Judge grants summary judgment to musical duo Macklemore and Ryan Lewis in copyright suit

By Charmaine Little | May 13, 2019

NEW ORLEANS – International music duo Macklemore and Ryan Lewis prevailed in a summary judgment motion after a New Orleans musician accused Lewis of stealing his music.

U.S. District Judge Martin L.C. Feldman ruled on the case in the U.S. District Court for the Eastern District of Louisiana on April 23.

Paul Batiste, a jazz musician in the Big Easy d/b/a Artang Publishing LLC, filed suit against Lewis and Macklemore, whose real name is Ben Haggerty, claiming that Lewis stole from his original works for the duo's Grammy award-winning hits “Thrift Shop” (winner of Best Rap Song in 2014) and “Can’t Hold Us” (nominated for Best Music Video). Batiste said Macklemore and Lewis used his melodies, chords, hooks and beats in a number of their songs. 

Songwriters Andrew Joslyn and Allen Stone were also named in the suit. After lots of back and forth, the defendants filed a motion for summary judgment. At the same time, Batiste filed for leave to supplement to try to resubmit an expert report of musicologist Archie Milton that was previously tossed after the defendants accused Batiste of secretly writing the report himself. While the defendants’ motion was granted, Batiste’s motion was denied.

While Batiste claimed that his “supplemented declaration” proves the music software the defendants allegedly used to sample and copy his music, the defendants challenged that and said, “Batiste has neither established his qualifications to serve as an expert witness, nor demonstrated good cause to justify amending this court’s scheduling order,” according to the opinion. The court concurred. 

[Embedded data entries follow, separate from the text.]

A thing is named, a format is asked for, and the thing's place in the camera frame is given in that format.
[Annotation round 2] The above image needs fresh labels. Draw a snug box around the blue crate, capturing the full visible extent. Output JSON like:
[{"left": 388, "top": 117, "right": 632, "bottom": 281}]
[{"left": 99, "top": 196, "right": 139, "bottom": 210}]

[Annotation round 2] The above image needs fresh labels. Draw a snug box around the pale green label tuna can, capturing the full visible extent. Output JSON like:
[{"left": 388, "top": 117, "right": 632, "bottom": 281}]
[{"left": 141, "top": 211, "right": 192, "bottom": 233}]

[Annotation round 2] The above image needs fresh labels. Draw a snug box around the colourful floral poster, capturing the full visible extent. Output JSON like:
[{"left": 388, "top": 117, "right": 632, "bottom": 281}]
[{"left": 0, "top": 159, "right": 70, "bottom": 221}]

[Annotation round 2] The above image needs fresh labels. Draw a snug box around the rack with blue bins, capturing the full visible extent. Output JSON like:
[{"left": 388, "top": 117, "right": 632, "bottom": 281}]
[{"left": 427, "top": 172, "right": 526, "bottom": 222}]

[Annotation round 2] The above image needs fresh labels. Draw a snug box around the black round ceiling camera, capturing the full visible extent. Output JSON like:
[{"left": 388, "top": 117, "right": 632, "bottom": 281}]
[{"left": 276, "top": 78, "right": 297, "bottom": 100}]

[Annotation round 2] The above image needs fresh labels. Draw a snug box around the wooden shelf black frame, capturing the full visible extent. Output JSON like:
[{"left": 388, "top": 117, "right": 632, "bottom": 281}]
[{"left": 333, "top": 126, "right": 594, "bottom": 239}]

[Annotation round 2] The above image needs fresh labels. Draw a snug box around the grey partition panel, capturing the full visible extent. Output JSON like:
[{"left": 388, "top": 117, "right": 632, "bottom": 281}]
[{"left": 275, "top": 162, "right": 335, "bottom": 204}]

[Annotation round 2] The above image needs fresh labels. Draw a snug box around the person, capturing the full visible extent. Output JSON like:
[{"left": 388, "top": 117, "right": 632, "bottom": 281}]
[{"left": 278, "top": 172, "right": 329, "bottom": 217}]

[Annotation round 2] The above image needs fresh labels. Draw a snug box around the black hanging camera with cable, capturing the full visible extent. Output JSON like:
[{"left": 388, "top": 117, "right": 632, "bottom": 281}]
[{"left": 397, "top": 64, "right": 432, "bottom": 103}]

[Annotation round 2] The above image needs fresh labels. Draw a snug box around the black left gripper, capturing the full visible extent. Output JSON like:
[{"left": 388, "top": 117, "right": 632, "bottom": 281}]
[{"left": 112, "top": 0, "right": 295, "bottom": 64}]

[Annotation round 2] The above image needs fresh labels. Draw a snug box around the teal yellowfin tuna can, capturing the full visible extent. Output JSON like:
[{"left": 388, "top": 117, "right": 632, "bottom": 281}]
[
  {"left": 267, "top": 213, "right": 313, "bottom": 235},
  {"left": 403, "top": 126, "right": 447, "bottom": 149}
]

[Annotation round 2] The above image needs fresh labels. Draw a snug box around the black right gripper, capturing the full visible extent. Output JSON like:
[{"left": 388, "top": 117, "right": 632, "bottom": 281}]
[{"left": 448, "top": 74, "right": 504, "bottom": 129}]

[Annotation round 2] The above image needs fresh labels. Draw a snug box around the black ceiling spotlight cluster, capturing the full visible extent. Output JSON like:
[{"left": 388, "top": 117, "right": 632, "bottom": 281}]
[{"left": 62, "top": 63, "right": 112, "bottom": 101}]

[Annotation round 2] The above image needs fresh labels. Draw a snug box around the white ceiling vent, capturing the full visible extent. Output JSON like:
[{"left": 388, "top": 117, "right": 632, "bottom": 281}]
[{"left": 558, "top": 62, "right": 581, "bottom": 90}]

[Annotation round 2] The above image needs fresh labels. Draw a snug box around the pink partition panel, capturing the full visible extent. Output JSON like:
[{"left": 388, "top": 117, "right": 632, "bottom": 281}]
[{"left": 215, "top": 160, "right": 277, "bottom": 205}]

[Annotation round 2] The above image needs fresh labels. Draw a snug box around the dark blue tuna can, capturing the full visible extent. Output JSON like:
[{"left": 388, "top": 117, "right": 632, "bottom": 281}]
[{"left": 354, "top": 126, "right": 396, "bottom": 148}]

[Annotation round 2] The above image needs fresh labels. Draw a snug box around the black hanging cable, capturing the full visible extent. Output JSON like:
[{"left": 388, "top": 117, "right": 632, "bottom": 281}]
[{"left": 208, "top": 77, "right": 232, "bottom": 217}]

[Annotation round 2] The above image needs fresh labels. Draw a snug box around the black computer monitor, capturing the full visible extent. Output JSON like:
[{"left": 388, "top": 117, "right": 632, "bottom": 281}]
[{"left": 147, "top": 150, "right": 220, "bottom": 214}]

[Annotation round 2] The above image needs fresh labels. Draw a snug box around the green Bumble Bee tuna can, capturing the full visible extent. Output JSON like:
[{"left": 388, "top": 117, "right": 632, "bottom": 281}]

Batiste’s report was not reliable and, in fact, was described as self-serving. He failed to prove the report was rooted in actual facts or data but instead only had waveform and fragmented comparisons. 

The sound recording expert for the defendants’ side, Paul Geluso, countered Batiste’s expert report. 

According to the lawsuit, “it is possible for two random songs to have musical events that, in a spectrogram comparison, can be seen to visually align to a degree that [the plaintiff] would declare indisputably ‘digitally sampled’ when no such digital sampling occurred.’”

The court granted the defendants’ motion for summary judgment as Batiste failed to prove Macklemore and Lewis actually committed copyright infringement against him. It was Batiste’s burden to prove there was a “striking similarity” between his music and the defendants’ five songs he said they copied. 

“Because he has failed to produce for this record disputed factual similarities between his songs and those of the defendants that ‘are sufficiently unique or complex so as to preclude all explanations other than copying,’ the defendants said Batiste’s argument failed," Feldman wrote.

Batiste also didn’t have any evidence on record that would prove his case. He could only provide circumstantial evidence and suggested they have sampled music from other artists as well. Still, Batiste failed to prove the defendants actually sampled his music.